For some business owners, the Ghost of Christmas Yet to Come is just as daunting.

We spoke to more than 1,200 self-employed workers to gauge the impact this is having on their health and business.

Surveying 1,200 self-employed business owners: Key findings at a glance

  • Almost half of self-employed workers have said their work-life balance had changed because of the cost-of-living crisis
  • 70% of those surveyed admitted they’ve had to spend less time with family and friends over the past 12 months in order to focus on their business
  • Over half say the expectation of lower-than-normal sales is their biggest concern for 2024
  • 23% increase in people closing their business for Christmas due to their mental health

How is the cost-of-living crisis affecting entrepreneurs this Christmas?

The strain on businesses

Although many self-employed workers (41%) expect a drop in demand for products and services over Christmas due to the nature of their business, there’s a huge increase in the number of entrepreneurs struggling to attract customers compared to previous years.

As a result, self-employed people are becoming increasingly worried about how they will manage to pay themselves, their staff, and their bills this Christmas.

Before the cost-of-living crisis, 32% said finding and attracting customers was the biggest issue for their business at Christmas, with over a quarter (28%) claiming paying themselves was an issue and 12% having problems paying their bills.

“It is harder in this year’s Christmas period to find sales/customers than in previous years. I find I am offering more discounts which in turn in affecting turnover and profit margin, however I know the harder I work to do this now, the better position I will be in come the very quiet months after Christmas.”

This Christmas, 41% said finding and attracting customers was their biggest concern – a 26% increase on the previous year. 31% are reporting worries about paying themselves, and 20% are experiencing issues paying their bills.

More employers feeling the pressure

Despite an increase to minimum wage, the threshold at which employers start paying National Insurance contributions remains frozen, meaning bosses will see a further rise in hiring costs.

With profit margins already being squeezed by the cost-of-living crisis, our survey shows a 50% increase in employers concerned about paying staff.

Issues faced by self-employed people at Christmas before the cost-of-living crisis compared to this year

We asked our survey panel to tell us about the issues their business has faced in Christmas-past, and what problems they are facing this year.

Previous Years This Year
Finding / attracting customers 32% 41%
Paying yourself 28% 31%
Paying bills 12% 20%
Managing workloads 26% 26%
Competition 15% 19%
Paying staff 3% 5%
Recruiting 5% 4%

Looking at the year ahead

The New Year is normally a time of revitalised enthusiasm for many, but the fear of falling sales haunts 54% of those surveyed, along with inflation worries (44%), increased business rates (27%), and rising energy costs (25%).

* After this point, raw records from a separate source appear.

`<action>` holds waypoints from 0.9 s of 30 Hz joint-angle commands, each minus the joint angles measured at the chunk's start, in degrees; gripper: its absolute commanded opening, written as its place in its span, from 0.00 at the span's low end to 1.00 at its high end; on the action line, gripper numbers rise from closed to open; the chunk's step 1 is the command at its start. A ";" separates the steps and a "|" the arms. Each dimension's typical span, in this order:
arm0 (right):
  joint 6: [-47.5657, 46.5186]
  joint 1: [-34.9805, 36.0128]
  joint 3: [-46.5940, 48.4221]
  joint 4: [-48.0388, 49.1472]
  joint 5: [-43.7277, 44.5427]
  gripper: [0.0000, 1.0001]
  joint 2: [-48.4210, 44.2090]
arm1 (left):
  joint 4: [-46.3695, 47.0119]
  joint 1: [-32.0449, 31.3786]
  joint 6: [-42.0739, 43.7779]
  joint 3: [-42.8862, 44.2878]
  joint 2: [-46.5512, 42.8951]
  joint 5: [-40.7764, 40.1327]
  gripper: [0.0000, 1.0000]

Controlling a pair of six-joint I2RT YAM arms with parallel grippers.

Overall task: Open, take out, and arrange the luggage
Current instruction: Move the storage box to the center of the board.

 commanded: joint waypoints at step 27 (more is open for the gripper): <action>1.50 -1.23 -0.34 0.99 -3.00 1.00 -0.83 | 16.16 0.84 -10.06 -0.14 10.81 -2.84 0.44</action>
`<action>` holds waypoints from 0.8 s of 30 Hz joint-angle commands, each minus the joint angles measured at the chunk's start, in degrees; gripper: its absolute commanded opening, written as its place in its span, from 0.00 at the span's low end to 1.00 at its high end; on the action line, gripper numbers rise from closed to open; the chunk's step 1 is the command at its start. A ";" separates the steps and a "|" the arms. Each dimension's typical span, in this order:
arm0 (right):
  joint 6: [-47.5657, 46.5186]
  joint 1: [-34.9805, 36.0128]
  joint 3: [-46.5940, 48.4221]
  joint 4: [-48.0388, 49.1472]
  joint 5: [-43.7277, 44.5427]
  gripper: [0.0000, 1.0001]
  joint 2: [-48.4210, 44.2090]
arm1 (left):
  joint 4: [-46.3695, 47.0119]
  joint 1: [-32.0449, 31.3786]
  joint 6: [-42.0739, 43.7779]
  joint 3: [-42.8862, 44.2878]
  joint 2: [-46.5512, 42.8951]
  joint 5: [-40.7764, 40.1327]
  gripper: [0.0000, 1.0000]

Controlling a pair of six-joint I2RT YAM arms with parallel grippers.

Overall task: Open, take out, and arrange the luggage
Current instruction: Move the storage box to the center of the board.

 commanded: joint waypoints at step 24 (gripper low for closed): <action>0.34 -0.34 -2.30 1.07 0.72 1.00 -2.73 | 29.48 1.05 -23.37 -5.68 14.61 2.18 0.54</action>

“In the past we would have paid ourselves a bonus in January based on the success of the previous year, but we won’t be doing that this year.”

What does this mean for self-employed working habits?

Nearly half (43%) of respondents in a previous survey said they were motivated into self-employment by a desire to improve their work-life balance, but recent findings reveal the cost of living crisis has had the opposite effect.

Almost half (47%) of self-employed workers surveyed said their work-life balance had changed because of the cost-of-living crisis.

A staggering 70% have been forced to spend less time with family and friends, whilst a third (34%) admit they’ve had to spend less time with a partner.

A bleak statistic from the survey also reveals 30% of self-employed workers have become socially withdrawn because of running a business.

The effect on self-employed mental health

Anxiety and burnout are leading causes of mental health problems for entrepreneurs and almost a quarter reported suffering from insomnia.

45% said they suffered with anxiety, 42% admitted to suffering from burnout, and 22% had struggled with insomnia.


Almost half (45%) of self-employed workers have been forced to change their business plans because of mental health issues. More said they were taking time off work for mental health reasons this year (26%) than at Christmas before the crisis began (20%).

Coping strategies

Exercise was the second most popular choice to combat stress over the Christmas period (49%) and walking was third (40%).

Although 70.6% said their coping strategies hadn’t changed since the cost-of-living crisis began, there has been an increase in self-employed workers opting to keep fit (54%) and practice meditation (28%) to combat stress.

How are self-employed people tackling stress this Christmas?

Despite increased pressure of work since the cost-of-living crisis began, the approach of Christmas has led many to recognise the importance of spending time with family and friends.

In fact, almost two-thirds (60%) said spending time with family and friends was the best way to cope with stress during the Christmas period.

33% said they would be closing to spend time with family and friends over the festive period this year – compared to 23% who closed for that reason last year.

The Bob Cratchit Effect

This December marks the 180th anniversary of the Charles Dicken’s classic A Christmas Carol.

Despite worries about the cost-of-living crisis and the Christmas period for SMEs and entrepreneurs, spending time with family and friends is a higher priority than last year.

“The pressures of the cost-of-living crisis have meant small business owners and entrepreneurs are working harder throughout the year and missing out on quality time with family and friends.”

Lee MurphyManaging Director of The Accountancy Partnership

“Despite the issues faced this year, spending time with loved ones is a priority this Christmas and we expect this trend to continue to rise if economic crises continue to mould life in modern Britain.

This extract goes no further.